Screening & Conversation: Queens Museum’s Sally Tallant with Joan Jonas and Mika Rottenberg

  • Tue 13 October 2020
  • 6 pm

On the occasion of the benefit 'Artists for New York' at our new gallery at 542 West 22nd Street, our gallery on 32 East 69th Street, and our website, please join us for a screening of two films by artists Joan Jonas and Mika Rottenberg, followed by an intimate discussion with Sally Tallant, President and Executive Director of The Queens Museum in Queens, New York. Stemming from the performativity rooted in both artists' bodies of work, the panel will discuss the artists' contributions to 'Artists for New York,' their methods of working, their hopes for the future of New York City, and the arts ecology. Join us live on Zoom on Tuesday 13 October 2020, 3 pm PST / 6 pm ET / 11 pm BST. Click here to register.

Portrait of Sally Tallant. Photo by Hugo Glendinning About Sally Tallant Sally Tallant is the President and Executive Director of the Queens Museum, New York. She was previously the Director of Liverpool Biennial from 2011-2019. From 2001-2011 she was Head of Programs at the Serpentine Gallery, London where she was responsible for the development and delivery of an integrated program of Exhibitions, Architecture, Education and Public Programs. She has curated exhibitions in a wide range of contexts including galleries, museums, public spaces and non-arts contexts. She is a regular contributor to conferences nationally and internationally. In 2018 she was awarded an OBE for services to the Arts in the Queen’s Birthday Honours List.

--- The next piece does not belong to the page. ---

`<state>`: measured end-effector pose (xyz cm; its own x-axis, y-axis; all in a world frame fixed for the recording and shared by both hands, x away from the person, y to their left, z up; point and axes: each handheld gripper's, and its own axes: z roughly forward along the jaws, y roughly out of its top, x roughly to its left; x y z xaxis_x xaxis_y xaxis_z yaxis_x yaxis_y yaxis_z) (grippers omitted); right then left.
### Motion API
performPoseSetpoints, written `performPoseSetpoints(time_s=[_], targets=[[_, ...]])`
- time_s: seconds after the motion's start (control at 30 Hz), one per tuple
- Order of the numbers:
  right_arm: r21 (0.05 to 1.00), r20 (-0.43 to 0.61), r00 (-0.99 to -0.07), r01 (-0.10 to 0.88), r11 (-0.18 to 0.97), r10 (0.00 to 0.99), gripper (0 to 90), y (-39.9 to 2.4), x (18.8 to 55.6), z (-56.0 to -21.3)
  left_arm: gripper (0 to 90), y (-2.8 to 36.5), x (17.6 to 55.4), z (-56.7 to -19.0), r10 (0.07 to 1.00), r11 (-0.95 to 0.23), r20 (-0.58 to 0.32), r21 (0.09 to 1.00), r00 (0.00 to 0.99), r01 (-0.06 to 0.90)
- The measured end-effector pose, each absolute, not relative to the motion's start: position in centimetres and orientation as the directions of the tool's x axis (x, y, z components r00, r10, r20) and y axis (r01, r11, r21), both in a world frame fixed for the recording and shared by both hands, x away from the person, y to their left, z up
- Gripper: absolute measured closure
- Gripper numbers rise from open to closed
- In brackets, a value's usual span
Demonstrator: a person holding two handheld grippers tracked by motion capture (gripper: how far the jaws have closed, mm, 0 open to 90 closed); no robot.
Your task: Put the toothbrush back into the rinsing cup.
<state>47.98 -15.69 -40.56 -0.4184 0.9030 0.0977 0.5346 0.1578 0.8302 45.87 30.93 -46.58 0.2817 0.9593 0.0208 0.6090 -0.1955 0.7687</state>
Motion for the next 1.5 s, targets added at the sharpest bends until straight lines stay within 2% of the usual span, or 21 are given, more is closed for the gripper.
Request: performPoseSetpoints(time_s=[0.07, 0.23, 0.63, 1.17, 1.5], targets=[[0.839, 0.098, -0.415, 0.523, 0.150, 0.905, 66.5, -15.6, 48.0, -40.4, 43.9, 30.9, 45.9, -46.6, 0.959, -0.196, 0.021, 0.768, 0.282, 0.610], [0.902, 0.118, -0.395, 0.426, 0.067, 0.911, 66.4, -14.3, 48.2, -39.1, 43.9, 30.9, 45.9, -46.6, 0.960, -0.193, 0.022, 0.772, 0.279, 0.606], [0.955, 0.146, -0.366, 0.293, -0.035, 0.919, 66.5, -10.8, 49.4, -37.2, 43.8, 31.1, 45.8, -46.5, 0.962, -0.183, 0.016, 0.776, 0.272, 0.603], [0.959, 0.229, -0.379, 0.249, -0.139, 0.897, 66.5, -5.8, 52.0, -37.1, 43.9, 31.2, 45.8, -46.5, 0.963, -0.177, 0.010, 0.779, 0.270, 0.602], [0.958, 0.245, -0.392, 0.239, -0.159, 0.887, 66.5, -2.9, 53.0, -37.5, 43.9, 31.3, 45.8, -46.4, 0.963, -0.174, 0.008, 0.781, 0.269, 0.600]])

Portrait of Joan Jonas, 2018. Photo by Toby Coulson About Joan Jonas Joan Jonas is a world-renowned artist whose work encompasses a wide range of media including video, performance, installation, sound, text, and sculpture. Joan’s experiments and productions in the late 1960’s and early 1970’s continue to be crucial to the development of many contemporary art genres, from performance and video to conceptual art and theatre. Since 1968, her practice has explored ways of seeing, the rhythms of rituals, and the authority of objects and gestures. Joan has exhibited, screened, and performed her work at museums, galleries, and in large scale group exhibitions throughout the world. She has recently presented solo exhibitions at Hangar Bicocca, Milan; NTU Centre for Contemporary Art, Singapore; the United States Pavilion for the 56th edition of the Venice Biennial; Tate Modern, London; TBA21 Ocean Space at the San Lorenzo Church, Venice; and Serralves Museum, Porto. In 2018, she was awarded the prestigious Kyoto Prize, presented to those who have contributed significantly to the scientific, cultural, and spiritual betterment of mankind.

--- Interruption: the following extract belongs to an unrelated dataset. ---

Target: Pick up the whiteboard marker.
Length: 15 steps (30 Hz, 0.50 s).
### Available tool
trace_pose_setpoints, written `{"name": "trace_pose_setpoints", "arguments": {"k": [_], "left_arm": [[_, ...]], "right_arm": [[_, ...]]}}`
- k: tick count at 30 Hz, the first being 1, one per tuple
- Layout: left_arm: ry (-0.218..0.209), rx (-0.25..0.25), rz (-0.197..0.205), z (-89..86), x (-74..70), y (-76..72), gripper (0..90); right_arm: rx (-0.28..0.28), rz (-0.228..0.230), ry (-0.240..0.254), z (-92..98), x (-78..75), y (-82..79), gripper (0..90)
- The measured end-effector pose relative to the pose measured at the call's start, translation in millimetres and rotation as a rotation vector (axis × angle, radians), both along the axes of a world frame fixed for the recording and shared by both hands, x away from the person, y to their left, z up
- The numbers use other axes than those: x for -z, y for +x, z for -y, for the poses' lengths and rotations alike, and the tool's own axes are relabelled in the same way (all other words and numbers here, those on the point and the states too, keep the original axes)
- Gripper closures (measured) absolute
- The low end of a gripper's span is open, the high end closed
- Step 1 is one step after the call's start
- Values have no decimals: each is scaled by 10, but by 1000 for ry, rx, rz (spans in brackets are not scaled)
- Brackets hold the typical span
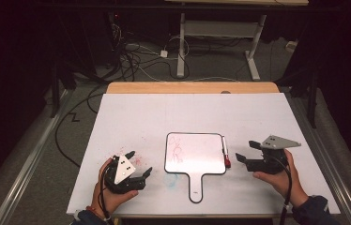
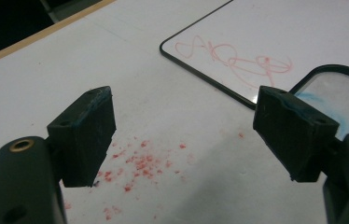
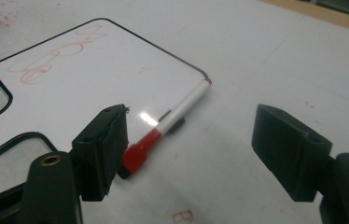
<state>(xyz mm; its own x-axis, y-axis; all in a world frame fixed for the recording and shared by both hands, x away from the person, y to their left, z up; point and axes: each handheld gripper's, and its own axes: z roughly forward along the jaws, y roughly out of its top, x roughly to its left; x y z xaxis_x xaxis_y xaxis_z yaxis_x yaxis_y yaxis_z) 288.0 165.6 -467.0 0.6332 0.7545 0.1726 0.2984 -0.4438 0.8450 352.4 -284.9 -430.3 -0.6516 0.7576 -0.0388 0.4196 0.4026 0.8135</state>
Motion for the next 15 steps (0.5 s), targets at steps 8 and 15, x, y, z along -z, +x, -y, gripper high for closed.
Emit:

Mika Rottenberg, 2018 © Kunsthaus Bregenz Photo by Miro Kuzmanovic About Mika Rottenberg Mika Rottenberg is an Argentina-born, New York-based artist Mika Rottenberg is devoted to a rigorous practice that combines film, architectural installation, and sculpture to explore ideas of labor and the production of value in our contemporary hyper-capitalist world. Born in Buenos Aires in 1976, Rottenberg spent her formative years in Israel then moved to the US where she earned her BA from the School of Visual Arts in New York, and followed this with an MFA at Columbia in 2004. Using traditions of both cinema and sculpture, she seeks out locations around the world where specific systems of production and commerce are in place, such as a pearl factory in China, and a Calexico border town. Through the editing process, and with footage from sets built in her studio, Rottenberg connects seemingly disparate places and things to create elaborate and subversive visual narratives. By weaving fact and fiction together, she highlights the inherent beauty and absurdity of our contemporary existence. About Artists for New York Hauser & Wirth is delighted to welcome visitors to our new gallery at 542 West 22nd St, our gallery at 32 East 69 St, as well as on our website to experience ‘Artists for New York,’ a major initiative to raise funds in support of a group of pioneering non-profit visual arts organizations across New York City that have been profoundly impacted by the COVID-19 pandemic. The project brings together dozens of works committed by foremost artists across generations, from both within and outside of the gallery’s program, that will be sold to benefit these institutions that have played a significant role in shaping the city’s rich cultural history and will play a critical role in its future recovery. ‘Artists for New York’ will raise funds to support the recovery needs of fourteen small and mid-scale cultural organizations: Artists Space, The Bronx Museum of the Arts, Dia Art Foundation, The Drawing Center, El Museo del Barrio, High Line Art, MoMA PS1, New Museum, Public Art Fund, Queens Museum, SculptureCenter, The Studio Museum in Harlem, Swiss Institute, and White Columns.